Exercise directions:
Check the entries below and say how many lines include the word "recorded". No other text is wanted.

________

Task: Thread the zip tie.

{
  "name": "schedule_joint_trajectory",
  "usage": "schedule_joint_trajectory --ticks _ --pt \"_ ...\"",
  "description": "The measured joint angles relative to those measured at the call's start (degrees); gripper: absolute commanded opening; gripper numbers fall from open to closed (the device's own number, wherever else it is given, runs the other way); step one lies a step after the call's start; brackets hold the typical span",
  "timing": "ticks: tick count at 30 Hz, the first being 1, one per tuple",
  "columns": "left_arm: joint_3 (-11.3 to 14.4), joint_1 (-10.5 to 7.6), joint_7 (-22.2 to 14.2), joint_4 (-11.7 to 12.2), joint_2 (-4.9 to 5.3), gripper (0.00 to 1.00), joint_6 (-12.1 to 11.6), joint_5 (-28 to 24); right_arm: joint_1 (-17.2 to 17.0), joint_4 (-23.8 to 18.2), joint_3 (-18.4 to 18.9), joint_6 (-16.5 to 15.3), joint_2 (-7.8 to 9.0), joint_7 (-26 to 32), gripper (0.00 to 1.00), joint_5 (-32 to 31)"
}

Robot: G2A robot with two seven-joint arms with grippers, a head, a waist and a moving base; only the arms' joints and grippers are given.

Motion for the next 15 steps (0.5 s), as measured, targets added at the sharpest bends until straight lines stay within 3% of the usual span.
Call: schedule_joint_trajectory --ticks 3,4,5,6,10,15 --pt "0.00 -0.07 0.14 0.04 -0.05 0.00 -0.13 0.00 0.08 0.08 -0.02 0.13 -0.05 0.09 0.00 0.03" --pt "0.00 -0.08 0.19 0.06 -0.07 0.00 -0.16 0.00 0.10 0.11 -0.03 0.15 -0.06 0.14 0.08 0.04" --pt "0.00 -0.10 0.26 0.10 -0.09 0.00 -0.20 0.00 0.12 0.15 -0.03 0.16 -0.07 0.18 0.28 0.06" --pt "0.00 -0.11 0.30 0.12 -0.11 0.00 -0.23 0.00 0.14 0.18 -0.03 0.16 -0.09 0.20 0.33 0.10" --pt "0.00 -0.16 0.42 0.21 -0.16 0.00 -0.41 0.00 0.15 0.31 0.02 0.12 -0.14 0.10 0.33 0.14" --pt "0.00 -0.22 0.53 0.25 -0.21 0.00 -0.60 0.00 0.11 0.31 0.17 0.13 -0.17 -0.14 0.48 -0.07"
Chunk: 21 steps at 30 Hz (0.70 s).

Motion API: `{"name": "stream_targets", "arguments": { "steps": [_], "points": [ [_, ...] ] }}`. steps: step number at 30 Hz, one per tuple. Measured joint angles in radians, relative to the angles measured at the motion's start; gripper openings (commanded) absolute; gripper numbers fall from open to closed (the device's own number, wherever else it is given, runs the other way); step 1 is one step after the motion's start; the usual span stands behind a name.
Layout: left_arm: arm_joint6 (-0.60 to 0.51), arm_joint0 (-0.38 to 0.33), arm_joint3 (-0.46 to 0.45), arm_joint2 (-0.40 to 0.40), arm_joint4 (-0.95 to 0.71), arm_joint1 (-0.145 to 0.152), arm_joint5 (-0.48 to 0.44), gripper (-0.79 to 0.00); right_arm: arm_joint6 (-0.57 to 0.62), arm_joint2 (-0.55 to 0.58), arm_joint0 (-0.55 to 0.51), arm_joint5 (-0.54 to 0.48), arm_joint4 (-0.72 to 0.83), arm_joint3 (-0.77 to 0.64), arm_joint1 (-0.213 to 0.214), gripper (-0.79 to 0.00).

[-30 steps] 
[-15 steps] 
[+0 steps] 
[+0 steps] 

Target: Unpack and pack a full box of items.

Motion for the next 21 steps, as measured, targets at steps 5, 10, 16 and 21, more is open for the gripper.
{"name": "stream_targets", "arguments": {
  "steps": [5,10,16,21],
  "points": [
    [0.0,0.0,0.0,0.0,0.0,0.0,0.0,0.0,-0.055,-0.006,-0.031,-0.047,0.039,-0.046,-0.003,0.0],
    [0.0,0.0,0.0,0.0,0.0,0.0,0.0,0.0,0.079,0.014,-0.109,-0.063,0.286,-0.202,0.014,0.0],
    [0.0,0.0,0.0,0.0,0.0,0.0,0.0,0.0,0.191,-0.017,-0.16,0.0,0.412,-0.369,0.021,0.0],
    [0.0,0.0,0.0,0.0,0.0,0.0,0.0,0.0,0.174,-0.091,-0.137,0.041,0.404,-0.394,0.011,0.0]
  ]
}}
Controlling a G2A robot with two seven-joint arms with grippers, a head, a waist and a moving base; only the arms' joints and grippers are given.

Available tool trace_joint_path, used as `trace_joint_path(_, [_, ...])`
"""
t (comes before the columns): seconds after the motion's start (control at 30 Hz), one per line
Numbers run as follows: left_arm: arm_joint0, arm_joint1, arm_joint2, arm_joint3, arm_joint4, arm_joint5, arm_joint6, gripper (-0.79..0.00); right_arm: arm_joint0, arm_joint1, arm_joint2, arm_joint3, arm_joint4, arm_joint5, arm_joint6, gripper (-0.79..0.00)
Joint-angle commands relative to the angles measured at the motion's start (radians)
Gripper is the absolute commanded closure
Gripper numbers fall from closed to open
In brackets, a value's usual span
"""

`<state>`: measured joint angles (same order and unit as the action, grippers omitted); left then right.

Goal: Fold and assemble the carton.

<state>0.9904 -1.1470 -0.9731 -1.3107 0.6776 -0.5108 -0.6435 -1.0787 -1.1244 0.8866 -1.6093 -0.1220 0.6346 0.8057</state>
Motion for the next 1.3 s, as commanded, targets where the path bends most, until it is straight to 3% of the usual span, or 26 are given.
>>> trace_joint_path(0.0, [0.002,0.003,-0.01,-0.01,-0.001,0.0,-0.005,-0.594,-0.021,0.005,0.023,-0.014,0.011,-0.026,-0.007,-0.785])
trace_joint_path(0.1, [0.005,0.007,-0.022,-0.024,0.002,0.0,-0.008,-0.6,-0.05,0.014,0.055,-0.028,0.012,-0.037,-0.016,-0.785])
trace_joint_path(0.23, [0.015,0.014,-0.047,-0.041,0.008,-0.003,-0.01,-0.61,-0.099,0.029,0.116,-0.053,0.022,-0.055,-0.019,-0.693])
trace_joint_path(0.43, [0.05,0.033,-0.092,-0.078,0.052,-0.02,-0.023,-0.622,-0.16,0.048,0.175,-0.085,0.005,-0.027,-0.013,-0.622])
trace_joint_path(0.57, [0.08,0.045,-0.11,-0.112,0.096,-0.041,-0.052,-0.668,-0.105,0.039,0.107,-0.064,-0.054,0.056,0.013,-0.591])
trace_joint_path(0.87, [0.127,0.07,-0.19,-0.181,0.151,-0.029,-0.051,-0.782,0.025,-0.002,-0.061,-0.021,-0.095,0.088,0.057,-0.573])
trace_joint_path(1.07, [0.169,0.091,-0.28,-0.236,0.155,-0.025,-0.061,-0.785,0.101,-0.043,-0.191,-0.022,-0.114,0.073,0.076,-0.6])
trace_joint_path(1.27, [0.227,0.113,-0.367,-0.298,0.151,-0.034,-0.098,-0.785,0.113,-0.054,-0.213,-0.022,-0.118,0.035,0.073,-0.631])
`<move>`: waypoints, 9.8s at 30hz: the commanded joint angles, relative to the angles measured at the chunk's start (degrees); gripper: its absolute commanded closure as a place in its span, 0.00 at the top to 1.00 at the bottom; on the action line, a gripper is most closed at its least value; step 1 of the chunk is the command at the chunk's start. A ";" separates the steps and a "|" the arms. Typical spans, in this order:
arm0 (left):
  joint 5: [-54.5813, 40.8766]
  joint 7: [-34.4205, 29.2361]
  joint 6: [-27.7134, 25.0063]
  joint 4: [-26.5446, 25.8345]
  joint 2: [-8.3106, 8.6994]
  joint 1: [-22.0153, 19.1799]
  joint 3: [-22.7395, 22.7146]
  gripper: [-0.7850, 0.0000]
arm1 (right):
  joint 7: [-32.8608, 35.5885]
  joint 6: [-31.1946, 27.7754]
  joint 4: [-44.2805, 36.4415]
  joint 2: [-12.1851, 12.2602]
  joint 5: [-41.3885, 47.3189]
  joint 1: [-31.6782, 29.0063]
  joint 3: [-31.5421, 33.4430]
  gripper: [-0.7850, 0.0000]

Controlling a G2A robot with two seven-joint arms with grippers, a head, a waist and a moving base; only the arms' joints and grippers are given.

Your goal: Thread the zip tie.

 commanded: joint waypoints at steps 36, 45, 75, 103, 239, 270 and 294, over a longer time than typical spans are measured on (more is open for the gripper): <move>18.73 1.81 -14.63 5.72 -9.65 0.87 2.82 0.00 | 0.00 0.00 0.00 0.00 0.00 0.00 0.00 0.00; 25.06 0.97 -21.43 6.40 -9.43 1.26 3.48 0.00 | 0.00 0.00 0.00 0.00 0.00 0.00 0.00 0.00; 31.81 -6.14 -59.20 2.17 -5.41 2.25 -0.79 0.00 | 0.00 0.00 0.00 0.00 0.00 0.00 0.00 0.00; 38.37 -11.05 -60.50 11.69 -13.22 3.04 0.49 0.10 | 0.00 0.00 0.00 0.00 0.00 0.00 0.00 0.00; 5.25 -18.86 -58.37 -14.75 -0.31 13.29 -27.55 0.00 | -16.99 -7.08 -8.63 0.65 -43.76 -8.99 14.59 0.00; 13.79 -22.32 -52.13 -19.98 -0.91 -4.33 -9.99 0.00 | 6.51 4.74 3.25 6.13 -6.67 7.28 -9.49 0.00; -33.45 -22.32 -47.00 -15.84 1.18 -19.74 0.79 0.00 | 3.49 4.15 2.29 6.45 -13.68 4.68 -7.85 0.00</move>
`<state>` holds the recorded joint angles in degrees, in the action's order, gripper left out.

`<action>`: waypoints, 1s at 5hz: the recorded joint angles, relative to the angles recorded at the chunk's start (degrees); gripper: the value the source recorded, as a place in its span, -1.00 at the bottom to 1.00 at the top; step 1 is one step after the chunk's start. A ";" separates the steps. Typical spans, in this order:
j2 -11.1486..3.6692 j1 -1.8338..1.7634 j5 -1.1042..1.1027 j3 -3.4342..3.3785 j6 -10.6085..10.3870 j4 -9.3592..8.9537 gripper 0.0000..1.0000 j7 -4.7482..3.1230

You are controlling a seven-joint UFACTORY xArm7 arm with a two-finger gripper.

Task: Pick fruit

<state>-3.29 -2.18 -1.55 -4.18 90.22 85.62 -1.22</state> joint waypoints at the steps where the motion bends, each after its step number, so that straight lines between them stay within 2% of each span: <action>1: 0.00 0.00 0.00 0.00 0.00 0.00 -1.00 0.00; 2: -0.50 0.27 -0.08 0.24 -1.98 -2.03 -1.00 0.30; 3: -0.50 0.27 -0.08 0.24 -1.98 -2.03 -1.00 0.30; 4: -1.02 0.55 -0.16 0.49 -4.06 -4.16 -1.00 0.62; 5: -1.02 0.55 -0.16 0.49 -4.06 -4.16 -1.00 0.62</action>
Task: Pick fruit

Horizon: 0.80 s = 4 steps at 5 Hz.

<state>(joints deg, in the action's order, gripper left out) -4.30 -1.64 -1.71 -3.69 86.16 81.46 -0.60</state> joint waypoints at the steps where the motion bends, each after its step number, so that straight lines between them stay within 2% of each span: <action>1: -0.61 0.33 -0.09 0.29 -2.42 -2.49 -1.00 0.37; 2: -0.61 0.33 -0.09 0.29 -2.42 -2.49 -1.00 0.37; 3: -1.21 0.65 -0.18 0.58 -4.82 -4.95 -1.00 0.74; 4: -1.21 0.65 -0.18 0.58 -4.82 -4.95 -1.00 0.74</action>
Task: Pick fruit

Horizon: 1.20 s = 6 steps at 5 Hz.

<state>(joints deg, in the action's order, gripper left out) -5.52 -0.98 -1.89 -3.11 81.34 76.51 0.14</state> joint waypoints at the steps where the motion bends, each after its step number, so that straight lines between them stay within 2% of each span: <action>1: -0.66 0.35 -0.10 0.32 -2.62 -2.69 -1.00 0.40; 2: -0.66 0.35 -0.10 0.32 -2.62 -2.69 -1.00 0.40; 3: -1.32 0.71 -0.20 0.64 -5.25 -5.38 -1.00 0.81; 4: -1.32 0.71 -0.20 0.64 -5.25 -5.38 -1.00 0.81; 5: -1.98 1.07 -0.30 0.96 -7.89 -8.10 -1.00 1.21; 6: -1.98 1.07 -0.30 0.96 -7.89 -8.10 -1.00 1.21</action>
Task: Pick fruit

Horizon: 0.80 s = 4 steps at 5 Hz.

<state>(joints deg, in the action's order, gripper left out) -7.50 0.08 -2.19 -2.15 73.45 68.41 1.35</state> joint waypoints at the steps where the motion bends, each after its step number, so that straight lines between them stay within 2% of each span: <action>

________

Response:
2